What are Quantum Dots?
They're so small the normal rules of physics no longer apply
The words Quantum Dot have been used a lot over the last few years but what exactly is this technology and why is it important?Despite sounding like a sci-fi TV series from the early 90s, the term 'quantum dot' was first coined back in 1988 and relates to very small semiconductor particles. When we say small we mean between 2 and 10 nanometres, which to put that into perspective is equivalent to about 20 silicon atoms. Quantum dots are so small in fact that their optical and electronic properties differ from larger particles. The use of the word 'quantum' does reflect certain aspects of the properties of these minuscule particles but what they really represent is an example of nanotechnology – that is the manipulation of objects at a subatomic scale.
These semiconductor nanocrystals, or dots, emit light of specific frequencies when electricity or light is applied to them, and these frequencies can be precisely tuned by changing the dots' size, shape and composition. That means if you select the right type of dots you can choose the frequency of light they emit and then suspend them in a solution, when you apply electricity or light they will glow with incredible precision. In the photograph at the top of the page, the test tubes contain quantum dots chosen to emit light at the specific frequencies for red, green and blue when an electrical current is applied.
Quantum dot technology has many practical applications beyond simply making test tubes glow in different colours and over the last few years it has been developed extensively by TV manufacturers. They quickly realised that if they added a coating of quantum dots over a blue LED light source they could not only create much wider colour gamuts but that they could also render better colours than white LEDs because the specific emission frequency of a particular quantum dot is much narrower and therefore more precise. The colour of light that a quantum dot will produce is directly related to its size, smaller dots appear blue and larger ones look red.
Quantum dot LEDs create more colours with greater precision, increase the peak brightness and reduce energy consumptionHowever quantum dots don't just mean that a panel can produce a wider colour gamut with far greater precision, it also allows that panel to deliver a much higher peak brightness. That makes quantum dots an essential component in delivering the increased specular highlights necessary for High Dynamic Range content. When you combine the wider colour gamut and higher dynamic range of a TV that uses a quantum dot LED backlight, you get an increased colour volume. This is a three dimensional representation of a TV's ability to show more colours at higher brightness levels, the larger the colour volume the more realistic the picture.

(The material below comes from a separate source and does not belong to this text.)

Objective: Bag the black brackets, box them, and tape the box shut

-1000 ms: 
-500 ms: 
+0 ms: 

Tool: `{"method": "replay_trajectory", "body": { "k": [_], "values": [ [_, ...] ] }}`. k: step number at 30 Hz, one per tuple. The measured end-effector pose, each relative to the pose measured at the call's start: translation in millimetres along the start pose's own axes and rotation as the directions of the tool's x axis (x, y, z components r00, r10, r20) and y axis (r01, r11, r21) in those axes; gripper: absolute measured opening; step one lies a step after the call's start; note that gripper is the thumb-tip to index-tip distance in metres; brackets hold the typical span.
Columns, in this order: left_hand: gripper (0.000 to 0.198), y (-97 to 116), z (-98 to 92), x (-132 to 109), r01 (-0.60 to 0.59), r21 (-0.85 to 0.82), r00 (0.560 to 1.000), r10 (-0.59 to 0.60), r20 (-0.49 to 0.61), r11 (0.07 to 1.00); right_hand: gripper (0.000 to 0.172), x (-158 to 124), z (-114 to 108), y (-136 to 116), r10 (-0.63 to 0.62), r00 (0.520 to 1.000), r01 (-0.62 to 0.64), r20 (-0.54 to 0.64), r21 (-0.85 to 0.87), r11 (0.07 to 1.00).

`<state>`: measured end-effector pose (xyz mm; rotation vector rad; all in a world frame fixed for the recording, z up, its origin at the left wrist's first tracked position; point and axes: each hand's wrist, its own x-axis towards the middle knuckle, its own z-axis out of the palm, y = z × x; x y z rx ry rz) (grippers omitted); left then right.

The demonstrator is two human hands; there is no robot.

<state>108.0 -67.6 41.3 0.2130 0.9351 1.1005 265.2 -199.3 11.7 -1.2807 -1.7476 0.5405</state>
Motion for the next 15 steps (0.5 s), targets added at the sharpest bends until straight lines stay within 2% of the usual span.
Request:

Quantum dot LEDs also use less energy which means that despite the increased peak brightness of HDR, TVs that use this technology can still deliver impressive power consumption figures. Although a number of TV manufacturers have advocated the use of quantum dot LEDs, the most vocal supporter has been Samsung. They were promoting the advantages of quantum dot technology at CES back in January and again at IFA in September, whilst the previous month they offered a 10-year protection against screen burn on their quantum dot TVs. The 10-year protection seemed like more of a dig at OLED but there's no denying that quantum dot LEDs do offer a number of advantages over competing technologies.
In fact Samsung have pointed out that on their latest KS Series of TVs, there has been a 15% increase in brightness over last year's models but this has been achieved with a 30% reduction in energy usage. Samsung's latest developments include a uniform arrangement of quantum dots and a nano capsule protective shell that reduces impurities and defects and also prevents oxidation. In addition Samsung's quantum dot technology is cadmium-free making it more environmentally friendly. The latest advances in quantum dot technology mean that their entire KS series can not only deliver a brighter image but also a wider colour gamut (96% of DCI-P3) and wider viewing angles. In another reference to OLED, Samsung also pointed out that since quantum dot LEDs use inorganic materials they can deliver consistent performance for a long time.
There has been a quantum leap (if you'll pardon the pun) in TV technology over the last two years and the move towards wider colour gamuts and higher dynamic range has resulted in manufacturers looking for ways to deliver ever brighter and more colourful TVs, whilst at the same time consuming less energy. Although no specific technology is perfect, there's no denying that quantum dot LEDs do offer solutions to many of the challenges that face TV manufacturers and it will be interesting to see what advances are made in 2017.